The Earth System in action: land plants affected composition of continental crust

The essence of the Earth System is that all processes upon, above and beneath the surface interact in a bewildering set of connections. Matter and energy in all their forms are continually being exchanged, deployed and moved through complex cycles: involving rocks and sediments; water in its various forms; gases in the atmosphere; magmas; moving tectonic plates and much else besides. The central and massively dominant role of plate tectonics connects surface processes with those of our planet’s interior: the lithosphere, mantle and, arguably, the core. Interactions between the Earth System’s components impose changes in the dynamics and chemical processes through which it operates. Living processes have been a part of this for at least 3.5 billion years ago, in part through their role in the carbon cycle and thus the Earth’s climatic evolution. During the Silurian Period life became a pervasive component of the continental surface, first in the form of plants, to be followed by animals during the Devonian Period. Those novel changes have remained in place since about 430 Ma ago, plants being the dominant base of continental ecosystems and food chains.

Schematic diagram showing changes in river systems and their alluvium before and after the development of land plants. (Credit: Based on Spencer et al. 2022, Fig 4)

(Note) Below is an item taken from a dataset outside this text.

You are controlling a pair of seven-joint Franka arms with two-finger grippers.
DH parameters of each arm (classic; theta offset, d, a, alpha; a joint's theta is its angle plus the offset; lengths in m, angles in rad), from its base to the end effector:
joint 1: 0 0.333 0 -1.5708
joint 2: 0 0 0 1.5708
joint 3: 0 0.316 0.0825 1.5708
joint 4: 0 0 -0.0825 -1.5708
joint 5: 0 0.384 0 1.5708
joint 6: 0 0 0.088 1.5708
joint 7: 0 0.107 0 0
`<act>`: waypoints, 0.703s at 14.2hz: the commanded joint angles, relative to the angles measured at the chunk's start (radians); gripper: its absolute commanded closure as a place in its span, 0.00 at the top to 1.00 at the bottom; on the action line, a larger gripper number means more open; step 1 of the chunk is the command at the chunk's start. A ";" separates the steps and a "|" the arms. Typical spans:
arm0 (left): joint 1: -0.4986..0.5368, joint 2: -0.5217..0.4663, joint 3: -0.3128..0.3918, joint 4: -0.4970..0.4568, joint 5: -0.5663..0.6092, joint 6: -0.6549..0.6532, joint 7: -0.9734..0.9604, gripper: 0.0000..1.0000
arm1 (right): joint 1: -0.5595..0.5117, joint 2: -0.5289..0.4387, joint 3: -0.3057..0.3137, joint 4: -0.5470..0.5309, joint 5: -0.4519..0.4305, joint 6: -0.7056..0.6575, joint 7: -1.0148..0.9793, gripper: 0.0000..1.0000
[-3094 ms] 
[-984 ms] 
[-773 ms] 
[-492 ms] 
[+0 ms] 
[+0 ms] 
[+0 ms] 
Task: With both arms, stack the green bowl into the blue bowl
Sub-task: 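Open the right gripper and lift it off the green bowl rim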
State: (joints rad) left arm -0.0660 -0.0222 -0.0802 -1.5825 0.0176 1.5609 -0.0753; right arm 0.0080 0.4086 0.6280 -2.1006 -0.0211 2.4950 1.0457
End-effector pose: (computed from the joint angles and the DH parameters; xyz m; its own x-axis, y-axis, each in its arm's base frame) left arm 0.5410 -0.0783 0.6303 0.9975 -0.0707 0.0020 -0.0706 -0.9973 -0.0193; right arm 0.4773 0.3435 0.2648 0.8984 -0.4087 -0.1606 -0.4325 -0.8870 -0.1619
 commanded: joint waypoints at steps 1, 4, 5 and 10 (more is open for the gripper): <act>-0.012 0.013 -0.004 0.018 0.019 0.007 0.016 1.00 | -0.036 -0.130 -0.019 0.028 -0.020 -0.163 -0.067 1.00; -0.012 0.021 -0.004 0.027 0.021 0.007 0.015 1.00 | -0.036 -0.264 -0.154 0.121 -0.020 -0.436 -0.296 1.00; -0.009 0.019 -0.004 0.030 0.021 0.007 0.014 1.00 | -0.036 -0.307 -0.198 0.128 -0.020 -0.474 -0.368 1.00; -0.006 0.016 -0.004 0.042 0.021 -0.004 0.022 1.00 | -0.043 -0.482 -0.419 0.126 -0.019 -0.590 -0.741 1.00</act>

Land plants exude a variety of chemicals from their roots that break down rock to yield nutrient elements. So they play a dominant role in the formation of soil and are an important means of rock weathering and the production of clay minerals from igneous and metamorphic minerals. Plant root systems bind near-surface sediments thus increasing their resistance to erosion by wind and water, and to mass movement under gravity. This binding and plant canopies efficiently reduce dust transport, slow water flow on slopes and decrease the sediment load of flowing water. Plants and their roots also stabilise channels systems. There is much evidence that before the Devonian most rivers comprised continually migrating braided channels in which mainly coarse sands and gravels were rapidly deposited while silts and muds in suspension were shifted to the sea. Thereafter flow became dominated by larger and fewer channels meandering across wide tracts on which fine sediment could accumulate as alluvium on flood plains when channels broke their banks. Land plants more efficiently extract CO2 from the atmosphere through photosynthesis and the new regime of floodplains could store dead plant debris in the muds and also in thick peat deposits. As a result, greenhouse warming had dwindled by the Carboniferous, encouraging global cooling and glaciation. 

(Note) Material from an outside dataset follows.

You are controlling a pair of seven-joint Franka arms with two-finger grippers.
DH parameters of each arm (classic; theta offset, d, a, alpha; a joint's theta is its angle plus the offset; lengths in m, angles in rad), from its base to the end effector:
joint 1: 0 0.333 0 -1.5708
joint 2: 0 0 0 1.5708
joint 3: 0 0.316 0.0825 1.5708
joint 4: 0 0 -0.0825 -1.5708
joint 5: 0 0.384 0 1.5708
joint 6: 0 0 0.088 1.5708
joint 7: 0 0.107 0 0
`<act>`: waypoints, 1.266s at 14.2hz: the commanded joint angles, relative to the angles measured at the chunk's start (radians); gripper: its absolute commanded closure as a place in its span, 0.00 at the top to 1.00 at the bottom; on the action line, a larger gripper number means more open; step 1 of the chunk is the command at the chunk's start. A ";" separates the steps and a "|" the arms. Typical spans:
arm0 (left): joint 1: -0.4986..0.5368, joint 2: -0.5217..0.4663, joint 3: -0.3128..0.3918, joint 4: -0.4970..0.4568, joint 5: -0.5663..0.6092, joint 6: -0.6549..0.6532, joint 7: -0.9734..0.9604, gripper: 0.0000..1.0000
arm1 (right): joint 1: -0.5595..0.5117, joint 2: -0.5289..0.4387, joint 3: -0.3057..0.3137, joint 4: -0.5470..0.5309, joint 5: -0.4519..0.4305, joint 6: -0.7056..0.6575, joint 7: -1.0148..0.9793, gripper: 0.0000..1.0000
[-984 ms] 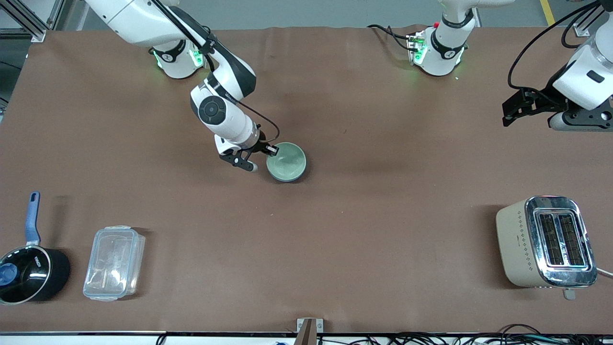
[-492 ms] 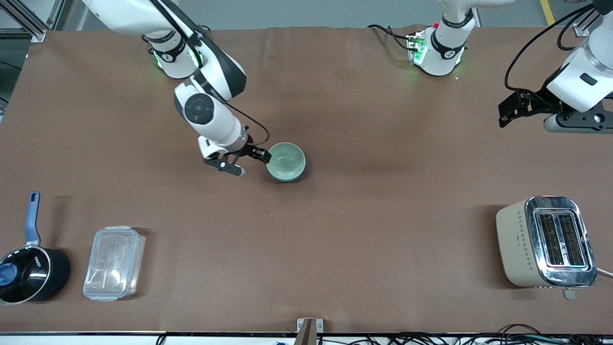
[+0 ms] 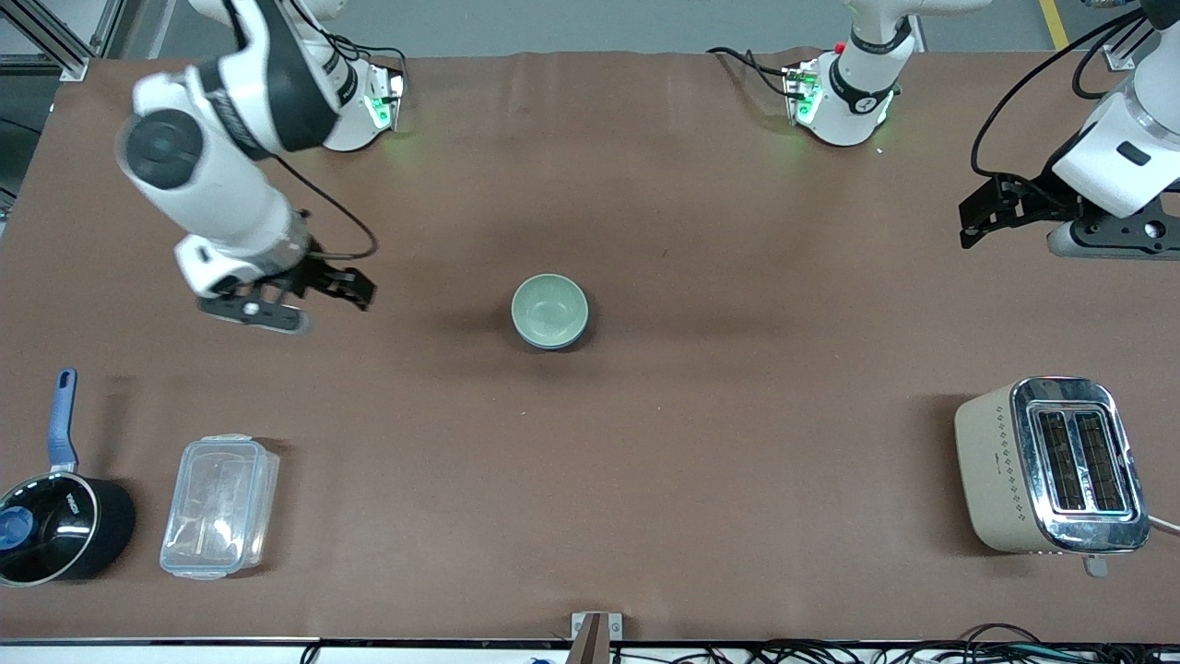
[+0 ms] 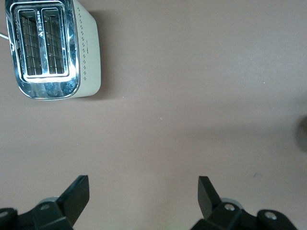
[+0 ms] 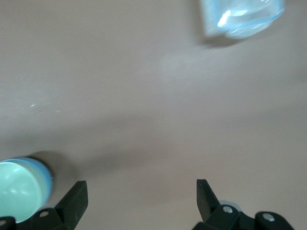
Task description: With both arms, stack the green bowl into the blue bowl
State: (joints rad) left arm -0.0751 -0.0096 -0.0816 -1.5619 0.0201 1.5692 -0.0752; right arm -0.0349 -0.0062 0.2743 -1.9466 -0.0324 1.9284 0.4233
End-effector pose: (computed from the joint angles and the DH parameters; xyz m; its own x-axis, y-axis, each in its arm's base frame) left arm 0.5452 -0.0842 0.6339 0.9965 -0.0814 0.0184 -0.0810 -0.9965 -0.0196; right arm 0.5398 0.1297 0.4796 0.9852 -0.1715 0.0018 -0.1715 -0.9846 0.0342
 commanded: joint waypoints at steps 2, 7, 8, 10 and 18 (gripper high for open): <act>0.005 0.003 -0.003 0.022 0.018 -0.012 0.035 1.00 | 0.001 -0.113 -0.169 -0.011 0.000 -0.072 -0.259 1.00; 0.005 0.003 -0.003 0.022 0.018 -0.012 0.057 1.00 | 0.010 -0.087 -0.276 0.286 0.009 -0.336 -0.327 1.00; 0.006 0.000 -0.003 0.022 0.017 -0.012 0.058 1.00 | 0.009 -0.084 -0.285 0.314 0.011 -0.342 -0.327 1.00; 0.008 -0.001 -0.003 0.022 0.015 -0.018 0.057 1.00 | 0.012 -0.057 -0.310 0.391 0.012 -0.379 -0.330 1.00; 0.005 0.002 -0.003 0.023 0.017 -0.018 0.055 1.00 | 0.016 -0.012 -0.308 0.430 0.012 -0.482 -0.385 1.00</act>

Judging the wider influence of the ‘greening of the land’ on other parts of the Earth system, particularly those that depend on internal  magmatic processes, relies on detecting geochemical changes in minerals formed as direct outcomes of plate tectonics. Christopher Spencer of Queen’s University in Kingston, Canada and co-workers at the Universities of Southampton, Cambridge and Aberdeen in the UK, and the China University of Geosciences in Wuhan set out to find and assess such a geochemical signal (Spencer, C., Davies, N., Gernon, T. et al. 2022. Composition of continental crust altered by the emergence of land plants. Nature Geoscience, v. 15 online publication; DOI: 10.1038/s41561-022-00995-2). Achieving that required analyses of a common mineral formed when magmas crystallise: one that can be precisely dated, contains diverse trace elements and whose chemistry remains little changed by later geological events. Readers of Earth-logs might have guessed that would be zircon (ZrSiO). Being chemically unreactive and hard, small zircon grains resist weathering and the abrasion of transport to become common minor minerals in sediments. Thousands of detrital zircon grains teased out from sediments have been dated and analysed in the last few decades. They span almost the entirety of geological history. Spencer et al. compiled a database of over 5,000 zircon analyses from igneous rocks formed at subduction zones over the last 720 Ma, from 183 publications by a variety of laboratories.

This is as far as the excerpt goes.